The NID table contains:

Column Meaning
feature_1, feature_2 The candidate pair
nid_score Raw NID score (unnormalised)
nid_score_normalised Score rescaled to [0, 1] — 1.0 = highest-ranked pair
# Plot the NID scores
top_n = 15
top_nid = nid_table.head(top_n)
labels = [f"{r['feature_1']} × {r['feature_2']}" for r in top_nid.iter_rows(named=True)]

plt.figure(figsize=(10, 5))
plt.barh(range(top_n), top_nid["nid_score_normalised"].to_list(), color="#2271b3")
plt.yticks(range(top_n), labels)
plt.xlabel("NID score (normalised)")
plt.title("Top interaction candidates from NID")
plt.gca().invert_yaxis()
plt.tight_layout()
plt.show()

What to look for: The pair age_band × vehicle_group should rank first or second.

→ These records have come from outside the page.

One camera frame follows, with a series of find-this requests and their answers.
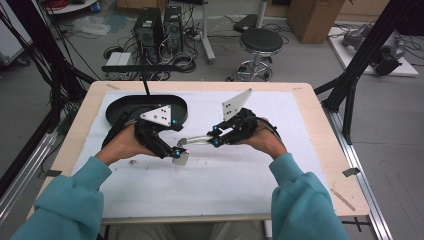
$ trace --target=desktop computer
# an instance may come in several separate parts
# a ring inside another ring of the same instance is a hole
[[[163,25],[168,53],[183,51],[183,26],[181,20],[181,7],[168,6],[165,8]]]
[[[163,25],[159,8],[143,8],[134,25],[134,36],[142,47],[143,57],[150,63],[161,62],[160,45],[164,41]]]

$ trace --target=teal long-sleeve shirt
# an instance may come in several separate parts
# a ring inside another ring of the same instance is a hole
[[[303,173],[290,153],[270,165],[278,187],[272,196],[273,239],[348,239],[331,198],[313,173]],[[74,176],[56,177],[34,204],[34,214],[12,239],[96,239],[103,213],[97,189],[111,171],[90,157]]]

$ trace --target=gray floor
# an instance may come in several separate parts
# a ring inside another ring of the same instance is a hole
[[[103,51],[122,45],[125,42],[122,38],[131,37],[130,30],[134,25],[131,18],[125,19],[114,13],[112,5],[97,15],[110,21],[112,16],[114,18],[114,28],[106,37],[88,39],[93,36],[78,34],[69,38],[103,79],[105,74],[100,69],[106,63]],[[92,13],[82,10],[64,14],[58,20],[66,27],[65,24],[73,19],[87,14]],[[228,19],[210,19],[210,29],[223,22]],[[266,19],[265,23],[286,27],[283,19]],[[235,32],[221,32],[231,28],[231,24],[219,25],[215,34],[236,35]],[[283,35],[289,43],[273,57],[273,81],[307,82],[318,87],[342,73],[343,68],[327,42],[303,45],[291,33]],[[415,40],[424,46],[424,41]],[[238,38],[210,38],[210,41],[217,56],[215,64],[207,64],[199,45],[196,70],[189,74],[172,73],[168,81],[222,82],[240,62],[251,58],[240,48]],[[77,68],[94,77],[74,51],[71,51],[71,57]],[[424,60],[408,53],[405,58],[410,63],[424,64]],[[416,70],[420,75],[415,78],[362,76],[357,86],[353,115],[352,141],[394,239],[422,239],[424,236],[424,69],[417,66]],[[323,100],[327,95],[324,93],[318,98]],[[0,174],[3,174],[48,112],[49,88],[34,65],[13,64],[0,72],[0,96]],[[0,226],[0,238],[8,238],[25,221],[42,182],[37,178],[31,181],[8,219]],[[352,239],[374,238],[372,229],[367,226],[362,227],[362,232],[356,226],[346,225],[346,229]]]

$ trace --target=hand
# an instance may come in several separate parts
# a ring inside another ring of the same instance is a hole
[[[286,154],[287,149],[280,140],[262,123],[258,123],[255,133],[248,139],[241,140],[238,144],[248,144],[254,149],[264,152],[276,159],[277,157]]]
[[[138,143],[134,135],[134,124],[131,124],[100,150],[96,157],[109,166],[116,161],[138,154],[155,156],[149,149]]]

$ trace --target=black plate
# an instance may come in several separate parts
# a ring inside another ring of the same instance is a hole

The second planted interaction — ncd_years × conviction_points — should also appear in the top 5. If neither appears in the top 10, the CANN training may not have converged — try increasing cann_n_epochs to 500 or reducing the learning rate to 5e-4.

Understanding the NID scores in context

The NID scores are relative, not absolute. A pair with nid_score_normalised = 1.0 is the strongest interaction detected by the CANN. A pair with nid_score_normalised = 0.2 has one-fifth the detected signal. But "strongest detected" does not mean "statistically significant" — some pairs with high NID scores will fail the LR test because the CANN found a pattern that does not survive GLM testing.

The NID step is a fast screening tool. We then take the top 15 candidates to the slower, more rigorous LR test step.